=== EXTRACTED ENTRIES ===
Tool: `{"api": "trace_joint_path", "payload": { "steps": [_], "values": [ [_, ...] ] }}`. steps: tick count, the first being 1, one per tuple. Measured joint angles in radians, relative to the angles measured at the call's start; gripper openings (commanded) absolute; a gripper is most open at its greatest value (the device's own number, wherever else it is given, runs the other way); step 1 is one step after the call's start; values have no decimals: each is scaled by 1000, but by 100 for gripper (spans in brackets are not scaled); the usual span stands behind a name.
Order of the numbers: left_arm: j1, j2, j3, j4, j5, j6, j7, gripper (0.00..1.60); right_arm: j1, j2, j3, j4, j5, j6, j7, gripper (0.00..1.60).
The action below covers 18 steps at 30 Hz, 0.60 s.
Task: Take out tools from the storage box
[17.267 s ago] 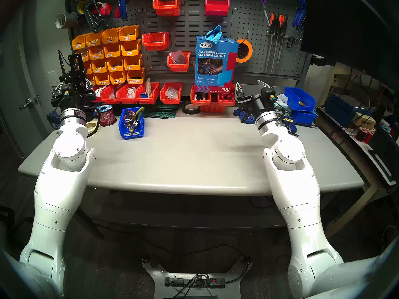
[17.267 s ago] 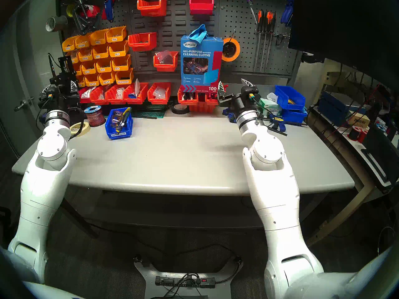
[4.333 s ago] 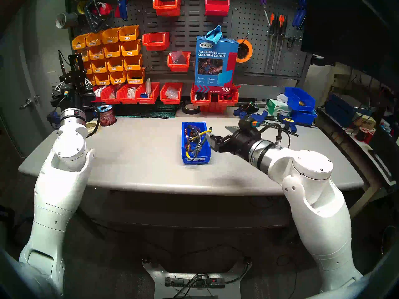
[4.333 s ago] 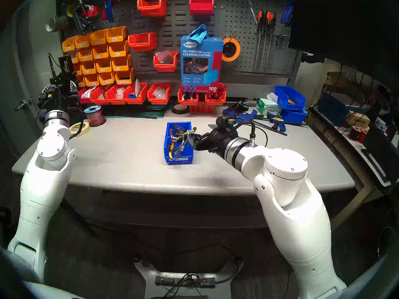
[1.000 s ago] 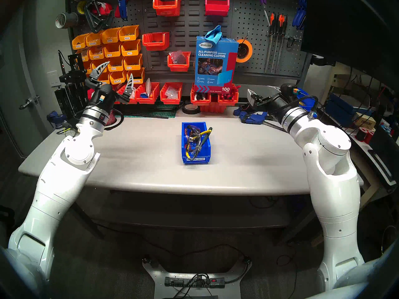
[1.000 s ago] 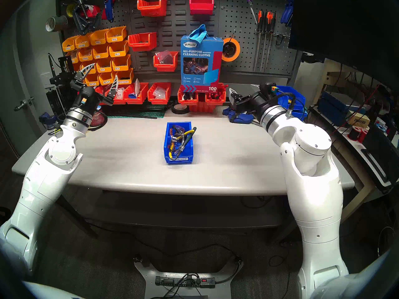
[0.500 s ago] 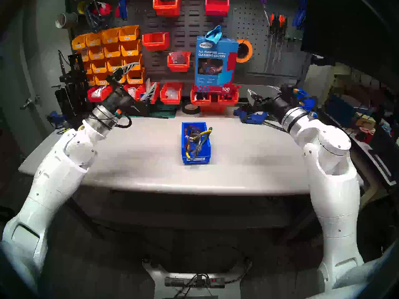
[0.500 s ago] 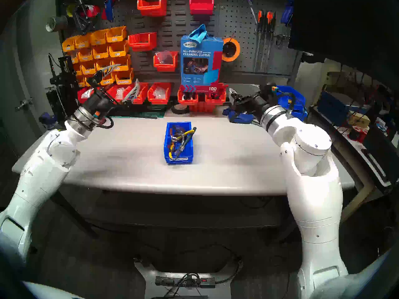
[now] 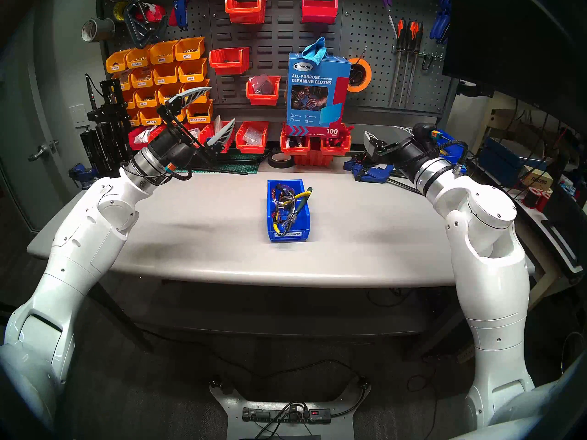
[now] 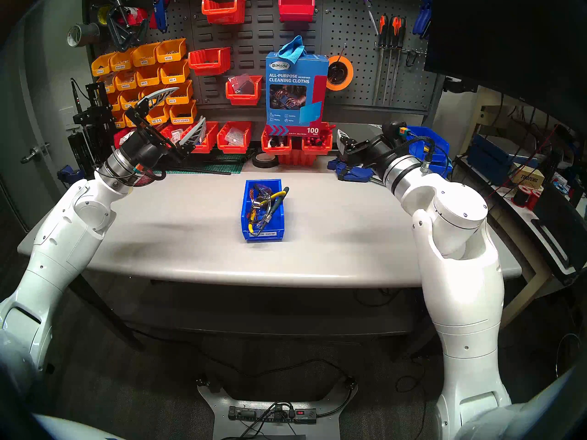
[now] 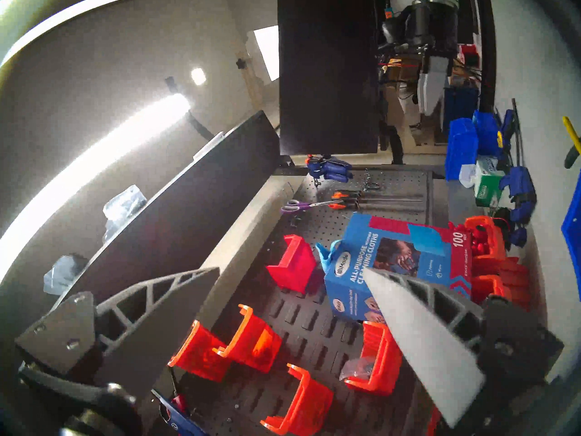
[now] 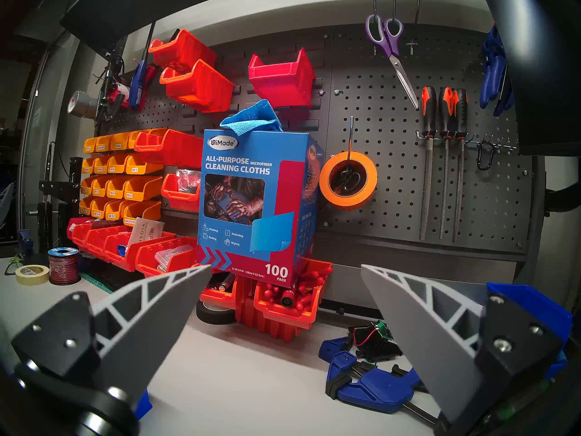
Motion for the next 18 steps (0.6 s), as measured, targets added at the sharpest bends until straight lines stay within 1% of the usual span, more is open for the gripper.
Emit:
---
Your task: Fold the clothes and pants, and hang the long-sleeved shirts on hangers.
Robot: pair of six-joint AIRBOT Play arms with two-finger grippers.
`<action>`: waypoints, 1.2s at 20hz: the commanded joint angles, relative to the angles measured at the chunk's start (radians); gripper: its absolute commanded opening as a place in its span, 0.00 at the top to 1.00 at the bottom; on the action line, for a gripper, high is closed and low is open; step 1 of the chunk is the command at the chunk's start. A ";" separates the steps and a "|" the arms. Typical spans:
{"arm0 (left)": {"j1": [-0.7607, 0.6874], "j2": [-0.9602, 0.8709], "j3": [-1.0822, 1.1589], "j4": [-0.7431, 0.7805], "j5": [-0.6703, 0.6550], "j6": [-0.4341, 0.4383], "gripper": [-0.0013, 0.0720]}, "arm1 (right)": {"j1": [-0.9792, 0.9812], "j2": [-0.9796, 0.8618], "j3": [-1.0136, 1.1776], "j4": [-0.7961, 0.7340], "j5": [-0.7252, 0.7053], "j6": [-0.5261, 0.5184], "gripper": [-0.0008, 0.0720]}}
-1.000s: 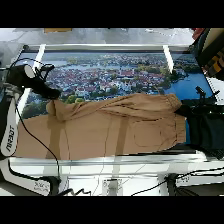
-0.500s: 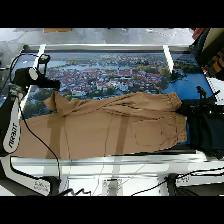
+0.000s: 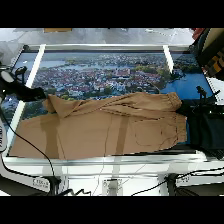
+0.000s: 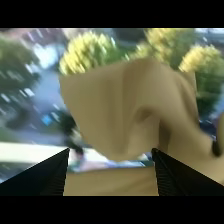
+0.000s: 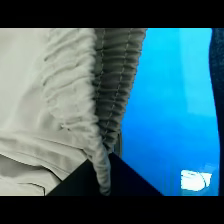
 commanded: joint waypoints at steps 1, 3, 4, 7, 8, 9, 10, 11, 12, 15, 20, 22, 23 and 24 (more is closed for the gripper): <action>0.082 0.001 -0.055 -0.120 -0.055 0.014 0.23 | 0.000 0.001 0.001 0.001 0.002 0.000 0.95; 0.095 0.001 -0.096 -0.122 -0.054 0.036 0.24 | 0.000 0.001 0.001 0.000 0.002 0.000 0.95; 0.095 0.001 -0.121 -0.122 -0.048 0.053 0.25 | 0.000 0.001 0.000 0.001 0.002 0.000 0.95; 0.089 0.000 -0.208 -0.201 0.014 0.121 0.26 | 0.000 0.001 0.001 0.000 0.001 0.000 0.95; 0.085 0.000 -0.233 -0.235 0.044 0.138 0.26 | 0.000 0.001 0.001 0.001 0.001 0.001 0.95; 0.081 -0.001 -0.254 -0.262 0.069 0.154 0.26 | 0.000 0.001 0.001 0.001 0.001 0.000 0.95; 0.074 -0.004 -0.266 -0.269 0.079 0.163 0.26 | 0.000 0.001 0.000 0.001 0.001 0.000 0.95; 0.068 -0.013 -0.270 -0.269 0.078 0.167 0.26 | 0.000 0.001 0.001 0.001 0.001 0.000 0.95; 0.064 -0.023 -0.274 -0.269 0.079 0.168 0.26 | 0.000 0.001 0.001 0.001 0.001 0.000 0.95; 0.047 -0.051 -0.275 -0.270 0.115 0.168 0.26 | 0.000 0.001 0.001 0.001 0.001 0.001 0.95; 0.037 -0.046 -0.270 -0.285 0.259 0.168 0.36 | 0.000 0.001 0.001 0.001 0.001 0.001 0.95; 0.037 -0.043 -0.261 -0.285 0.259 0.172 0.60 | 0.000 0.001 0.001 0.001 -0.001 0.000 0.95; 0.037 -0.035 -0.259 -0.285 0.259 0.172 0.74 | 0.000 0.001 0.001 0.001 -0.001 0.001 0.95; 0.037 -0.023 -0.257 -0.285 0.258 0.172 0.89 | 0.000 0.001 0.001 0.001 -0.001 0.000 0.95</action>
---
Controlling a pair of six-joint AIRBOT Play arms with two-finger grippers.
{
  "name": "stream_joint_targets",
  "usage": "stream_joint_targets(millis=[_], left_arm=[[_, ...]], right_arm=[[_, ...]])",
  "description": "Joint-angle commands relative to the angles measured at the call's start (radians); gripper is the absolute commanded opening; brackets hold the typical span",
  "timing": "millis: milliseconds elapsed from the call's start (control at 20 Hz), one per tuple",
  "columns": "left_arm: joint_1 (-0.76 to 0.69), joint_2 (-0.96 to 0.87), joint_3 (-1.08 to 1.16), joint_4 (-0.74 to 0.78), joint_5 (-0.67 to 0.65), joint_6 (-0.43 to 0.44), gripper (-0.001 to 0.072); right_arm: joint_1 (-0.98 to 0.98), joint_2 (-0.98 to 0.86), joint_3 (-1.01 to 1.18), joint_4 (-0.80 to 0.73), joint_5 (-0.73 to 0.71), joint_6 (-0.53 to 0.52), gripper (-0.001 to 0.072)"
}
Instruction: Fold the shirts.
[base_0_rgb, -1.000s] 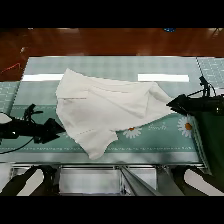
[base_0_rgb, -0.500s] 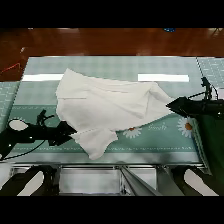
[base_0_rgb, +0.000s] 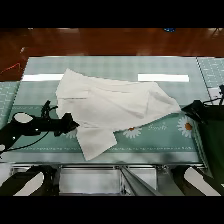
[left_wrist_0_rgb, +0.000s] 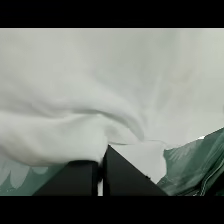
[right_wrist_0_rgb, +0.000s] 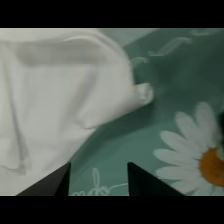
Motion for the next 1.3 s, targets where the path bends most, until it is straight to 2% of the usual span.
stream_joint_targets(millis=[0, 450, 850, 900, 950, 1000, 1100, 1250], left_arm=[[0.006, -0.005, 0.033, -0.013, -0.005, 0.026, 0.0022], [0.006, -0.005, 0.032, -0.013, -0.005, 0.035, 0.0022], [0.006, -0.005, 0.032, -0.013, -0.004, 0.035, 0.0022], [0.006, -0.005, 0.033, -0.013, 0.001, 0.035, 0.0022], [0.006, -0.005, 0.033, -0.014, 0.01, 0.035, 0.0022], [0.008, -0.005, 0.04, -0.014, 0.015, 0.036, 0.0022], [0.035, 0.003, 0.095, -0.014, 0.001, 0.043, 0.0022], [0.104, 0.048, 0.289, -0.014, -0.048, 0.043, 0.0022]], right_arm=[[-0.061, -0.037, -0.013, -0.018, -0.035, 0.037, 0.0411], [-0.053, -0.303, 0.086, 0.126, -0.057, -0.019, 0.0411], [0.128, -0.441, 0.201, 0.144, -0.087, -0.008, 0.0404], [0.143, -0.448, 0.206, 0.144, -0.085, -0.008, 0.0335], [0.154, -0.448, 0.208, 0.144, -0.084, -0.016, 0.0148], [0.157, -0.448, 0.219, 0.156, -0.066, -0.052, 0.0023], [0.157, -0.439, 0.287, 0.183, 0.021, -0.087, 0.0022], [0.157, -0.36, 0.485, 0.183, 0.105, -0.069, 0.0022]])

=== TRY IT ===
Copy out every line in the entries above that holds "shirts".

=== EXERCISE SOLUTION ===
Your task: Fold the clothes and pants, and hang the long-sleeved shirts on hangers.
Instruction: Fold the shirts.

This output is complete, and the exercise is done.